(Stored entries)
=== Begin Enclosure ===

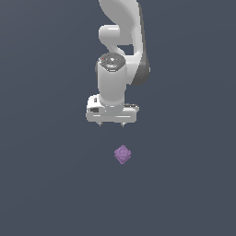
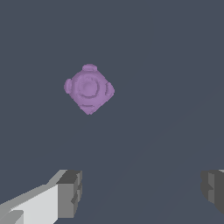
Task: Pick up the object and move it to a goal position.
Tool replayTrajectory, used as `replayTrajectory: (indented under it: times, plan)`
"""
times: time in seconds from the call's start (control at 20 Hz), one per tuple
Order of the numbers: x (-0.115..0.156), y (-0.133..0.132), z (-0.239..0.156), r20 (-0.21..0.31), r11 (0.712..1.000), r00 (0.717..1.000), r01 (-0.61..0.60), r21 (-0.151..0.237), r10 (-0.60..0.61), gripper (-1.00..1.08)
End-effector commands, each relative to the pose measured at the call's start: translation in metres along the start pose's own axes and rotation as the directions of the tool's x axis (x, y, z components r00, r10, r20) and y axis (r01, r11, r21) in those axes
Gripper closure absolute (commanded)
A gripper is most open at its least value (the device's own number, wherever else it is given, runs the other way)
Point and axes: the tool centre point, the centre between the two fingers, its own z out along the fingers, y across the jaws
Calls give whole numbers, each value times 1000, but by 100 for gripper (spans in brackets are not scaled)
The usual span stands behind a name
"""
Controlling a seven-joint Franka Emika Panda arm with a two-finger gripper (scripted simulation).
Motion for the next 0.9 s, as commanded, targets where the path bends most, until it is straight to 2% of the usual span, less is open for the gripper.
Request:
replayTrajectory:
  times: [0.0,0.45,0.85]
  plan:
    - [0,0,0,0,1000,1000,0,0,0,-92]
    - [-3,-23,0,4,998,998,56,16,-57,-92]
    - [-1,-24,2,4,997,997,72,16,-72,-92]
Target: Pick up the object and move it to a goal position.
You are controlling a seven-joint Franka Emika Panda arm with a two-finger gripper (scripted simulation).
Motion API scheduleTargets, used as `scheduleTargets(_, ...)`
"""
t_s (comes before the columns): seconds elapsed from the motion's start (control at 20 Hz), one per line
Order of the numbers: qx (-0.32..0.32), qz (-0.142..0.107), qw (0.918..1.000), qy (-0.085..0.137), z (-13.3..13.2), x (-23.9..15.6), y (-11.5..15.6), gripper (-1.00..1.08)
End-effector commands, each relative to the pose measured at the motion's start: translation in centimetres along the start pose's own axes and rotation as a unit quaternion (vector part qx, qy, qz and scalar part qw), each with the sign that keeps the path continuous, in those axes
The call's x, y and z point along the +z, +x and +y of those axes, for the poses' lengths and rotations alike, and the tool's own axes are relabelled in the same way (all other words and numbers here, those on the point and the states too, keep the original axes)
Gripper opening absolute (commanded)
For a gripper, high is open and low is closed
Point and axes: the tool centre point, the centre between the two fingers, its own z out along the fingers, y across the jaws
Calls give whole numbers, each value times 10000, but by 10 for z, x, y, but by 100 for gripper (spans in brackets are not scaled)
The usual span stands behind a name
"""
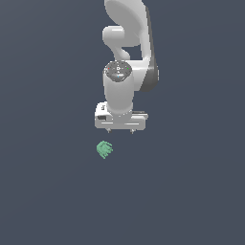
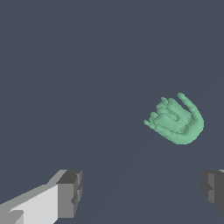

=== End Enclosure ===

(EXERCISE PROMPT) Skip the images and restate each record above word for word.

(TASK OUTPUT)
Task: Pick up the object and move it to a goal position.
Tool replayTrajectory, used as `replayTrajectory: (indented under it: times, plan)`
"""
times: time in seconds from the call's start (control at 20 Hz), one per tuple
Order of the numbers: x (-0.115..0.156), y (-0.133..0.132), z (-0.239..0.156), r20 (-0.21..0.31), r11 (0.712..1.000), r00 (0.717..1.000), r01 (-0.61..0.60), r21 (-0.151..0.237), r10 (-0.60..0.61), gripper (-1.00..1.08)
End-effector commands, each relative to the pose measured at the call's start: translation in metres along the start pose's own axes and rotation as the directions of the tool's x axis (x, y, z components r00, r10, r20) and y axis (r01, r11, r21) in those axes
Gripper closure absolute (commanded)
A gripper is most open at its least value (the device's own number, wherever else it is given, runs the other way)
Point and axes: the tool centre point, the centre between the two fingers, its own z out along the fingers, y across the jaws
Calls give whole numbers, each value times 1000, but by 100 for gripper (spans in brackets are not scaled)
The usual span stands behind a name
"""
Controlling a seven-joint Franka Emika Panda arm with a two-finger gripper (scripted simulation).
Motion for the next 0.9 s, as commanded, targets where the path bends most, until it is straight to 2% of the usual span, less is open for the gripper.
Request:
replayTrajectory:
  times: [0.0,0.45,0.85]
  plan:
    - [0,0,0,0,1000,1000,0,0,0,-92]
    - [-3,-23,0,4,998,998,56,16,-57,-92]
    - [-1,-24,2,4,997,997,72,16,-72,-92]
Target: Pick up the object and move it to a goal position.
You are controlling a seven-joint Franka Emika Panda arm with a two-finger gripper (scripted simulation).
Motion API scheduleTargets, used as `scheduleTargets(_, ...)`
"""
t_s (comes before the columns): seconds elapsed from the motion's start (control at 20 Hz), one per line
Order of the numbers: qx (-0.32..0.32), qz (-0.142..0.107), qw (0.918..1.000), qy (-0.085..0.137), z (-13.3..13.2), x (-23.9..15.6), y (-11.5..15.6), gripper (-1.00..1.08)
End-effector commands, each relative to the pose measured at the motion's start: translation in centimetres along the start pose's own axes and rotation as a unit quaternion (vector part qx, qy, qz and scalar part qw), each with the sign that keeps the path continuous, in those axes
The call's x, y and z point along the +z, +x and +y of those axes, for the poses' lengths and rotations alike, and the tool's own axes are relabelled in the same way (all other words and numbers here, those on the point and the states too, keep the original axes)
Gripper opening absolute (commanded)
For a gripper, high is open and low is closed
Point and axes: the tool centre point, the centre between the two fingers, its own z out along the fingers, y across the jaws
Calls give whole numbers, each value times 10000, but by 10 for z, x, y, but by 100 for gripper (spans in brackets are not scaled)
The usual span stands behind a name
"""

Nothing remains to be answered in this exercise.